Clang-14.0.6 performance optimization

koti · October 6, 2022, 11:44am

Dear All,

Could you please let me know techniques to optimize performance with clang-14.0.6 version compiler while building c/c++ code on linux machine?

Regards
Koti

Wongboo · October 7, 2022, 6:27am

-march=native -flto -fomit-frame-pointer -O3 -DNDEBUG

koti · October 7, 2022, 6:46am

Dear Wongboo

Thank you for your input. The flags mentioned in previous comment should be passed to clang package and rebuild the clang binaries/libraries and use it for compiling c/c++ code?

Regards
Koti

tobiashieta · October 7, 2022, 6:49am

Do you want a faster compiler or faster code built with the compiler?

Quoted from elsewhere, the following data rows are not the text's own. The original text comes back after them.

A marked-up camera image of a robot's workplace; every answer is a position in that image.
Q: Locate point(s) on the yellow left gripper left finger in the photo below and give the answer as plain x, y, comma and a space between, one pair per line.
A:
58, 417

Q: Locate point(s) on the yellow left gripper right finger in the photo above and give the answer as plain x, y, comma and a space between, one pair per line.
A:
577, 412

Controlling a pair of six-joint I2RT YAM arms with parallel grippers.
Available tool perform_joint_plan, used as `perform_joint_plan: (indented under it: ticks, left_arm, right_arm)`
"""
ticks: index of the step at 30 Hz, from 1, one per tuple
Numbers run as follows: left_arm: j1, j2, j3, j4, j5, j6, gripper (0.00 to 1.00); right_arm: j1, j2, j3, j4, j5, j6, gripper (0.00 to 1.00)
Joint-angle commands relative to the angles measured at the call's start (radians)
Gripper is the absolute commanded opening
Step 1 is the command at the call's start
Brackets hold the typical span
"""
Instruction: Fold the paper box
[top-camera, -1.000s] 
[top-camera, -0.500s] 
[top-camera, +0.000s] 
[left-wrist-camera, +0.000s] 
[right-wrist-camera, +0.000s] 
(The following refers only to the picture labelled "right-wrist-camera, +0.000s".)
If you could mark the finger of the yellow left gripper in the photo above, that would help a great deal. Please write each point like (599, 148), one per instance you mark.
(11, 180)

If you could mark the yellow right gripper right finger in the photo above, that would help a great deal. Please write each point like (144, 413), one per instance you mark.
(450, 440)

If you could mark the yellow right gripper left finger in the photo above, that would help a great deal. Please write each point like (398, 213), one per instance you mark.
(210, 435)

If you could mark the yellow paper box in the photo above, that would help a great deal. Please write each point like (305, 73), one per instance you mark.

To make your compiler faster the common techniques are:

LTO (-DLLVM_ENABLE_LTO=THIN)
PGO ( How To Build Clang and LLVM with Profile-Guided Optimizations — LLVM 16.0.0git documentation)
Use another memory allocator (jemalloc, rpmalloc etc)
BOLT ( llvm-project/OptimizingClang.md at main · llvm/llvm-project (github.com))

koti · October 7, 2022, 6:42pm

Hi,

Thank you for your reply. I am expecting clang optimization that in turn helps in building network code to improve network throughput speed.

Regards
Koti

tschuett · October 7, 2022, 6:51pm

It really depends on how far you want to go. As said above:
-march=native -flto -fomit-frame-pointer -O3 -DNDEBUG
is a good start. If you want to go further, you can play with PGO and BOLT.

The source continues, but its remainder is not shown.